**WHAT TO WORK ON:** Write out the following listing in full, exactly as it reads.

++++++++++++++++++++

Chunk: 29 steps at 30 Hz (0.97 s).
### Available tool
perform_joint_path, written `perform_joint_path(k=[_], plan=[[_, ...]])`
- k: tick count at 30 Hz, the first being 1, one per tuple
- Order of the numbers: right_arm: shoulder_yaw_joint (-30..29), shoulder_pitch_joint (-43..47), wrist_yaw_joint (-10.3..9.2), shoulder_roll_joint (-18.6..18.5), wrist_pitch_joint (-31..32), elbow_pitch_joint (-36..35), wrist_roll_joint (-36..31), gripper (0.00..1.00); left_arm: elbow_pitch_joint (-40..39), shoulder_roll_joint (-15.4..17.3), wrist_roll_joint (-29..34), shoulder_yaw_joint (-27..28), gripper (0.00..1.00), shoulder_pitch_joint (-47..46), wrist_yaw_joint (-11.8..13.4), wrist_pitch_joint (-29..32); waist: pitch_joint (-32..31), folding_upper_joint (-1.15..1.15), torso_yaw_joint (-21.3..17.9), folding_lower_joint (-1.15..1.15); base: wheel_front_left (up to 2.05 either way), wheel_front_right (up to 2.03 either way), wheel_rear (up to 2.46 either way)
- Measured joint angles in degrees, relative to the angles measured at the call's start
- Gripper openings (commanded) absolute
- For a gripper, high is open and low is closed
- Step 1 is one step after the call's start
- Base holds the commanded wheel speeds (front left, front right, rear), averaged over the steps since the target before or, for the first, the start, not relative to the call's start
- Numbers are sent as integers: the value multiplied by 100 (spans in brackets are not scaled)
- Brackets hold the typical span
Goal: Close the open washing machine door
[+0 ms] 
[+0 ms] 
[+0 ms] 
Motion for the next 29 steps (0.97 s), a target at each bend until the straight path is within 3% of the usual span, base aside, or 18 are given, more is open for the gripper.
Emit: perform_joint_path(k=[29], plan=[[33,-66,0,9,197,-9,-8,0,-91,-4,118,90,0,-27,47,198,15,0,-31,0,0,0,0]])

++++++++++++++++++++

**WRITTEN SOLUTION:**
Chunk: 29 steps at 30 Hz (0.97 s).
### Available tool
perform_joint_path, written `perform_joint_path(k=[_], plan=[[_, ...]])`
- k: tick count at 30 Hz, the first being 1, one per tuple
- Order of the numbers: right_arm: shoulder_yaw_joint (-30..29), shoulder_pitch_joint (-43..47), wrist_yaw_joint (-10.3..9.2), shoulder_roll_joint (-18.6..18.5), wrist_pitch_joint (-31..32), elbow_pitch_joint (-36..35), wrist_roll_joint (-36..31), gripper (0.00..1.00); left_arm: elbow_pitch_joint (-40..39), shoulder_roll_joint (-15.4..17.3), wrist_roll_joint (-29..34), shoulder_yaw_joint (-27..28), gripper (0.00..1.00), shoulder_pitch_joint (-47..46), wrist_yaw_joint (-11.8..13.4), wrist_pitch_joint (-29..32); waist: pitch_joint (-32..31), folding_upper_joint (-1.15..1.15), torso_yaw_joint (-21.3..17.9), folding_lower_joint (-1.15..1.15); base: wheel_front_left (up to 2.05 either way), wheel_front_right (up to 2.03 either way), wheel_rear (up to 2.46 either way)
- Measured joint angles in degrees, relative to the angles measured at the call's start
- Gripper openings (commanded) absolute
- For a gripper, high is open and low is closed
- Step 1 is one step after the call's start
- Base holds the commanded wheel speeds (front left, front right, rear), averaged over the steps since the target before or, for the first, the start, not relative to the call's start
- Numbers are sent as integers: the value multiplied by 100 (spans in brackets are not scaled)
- Brackets hold the typical span
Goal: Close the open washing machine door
[+0 ms] 
[+0 ms] 
[+0 ms] 
Motion for the next 29 steps (0.97 s), a target at each bend until the straight path is within 3% of the usual span, base aside, or 18 are given, more is open for the gripper.
Emit: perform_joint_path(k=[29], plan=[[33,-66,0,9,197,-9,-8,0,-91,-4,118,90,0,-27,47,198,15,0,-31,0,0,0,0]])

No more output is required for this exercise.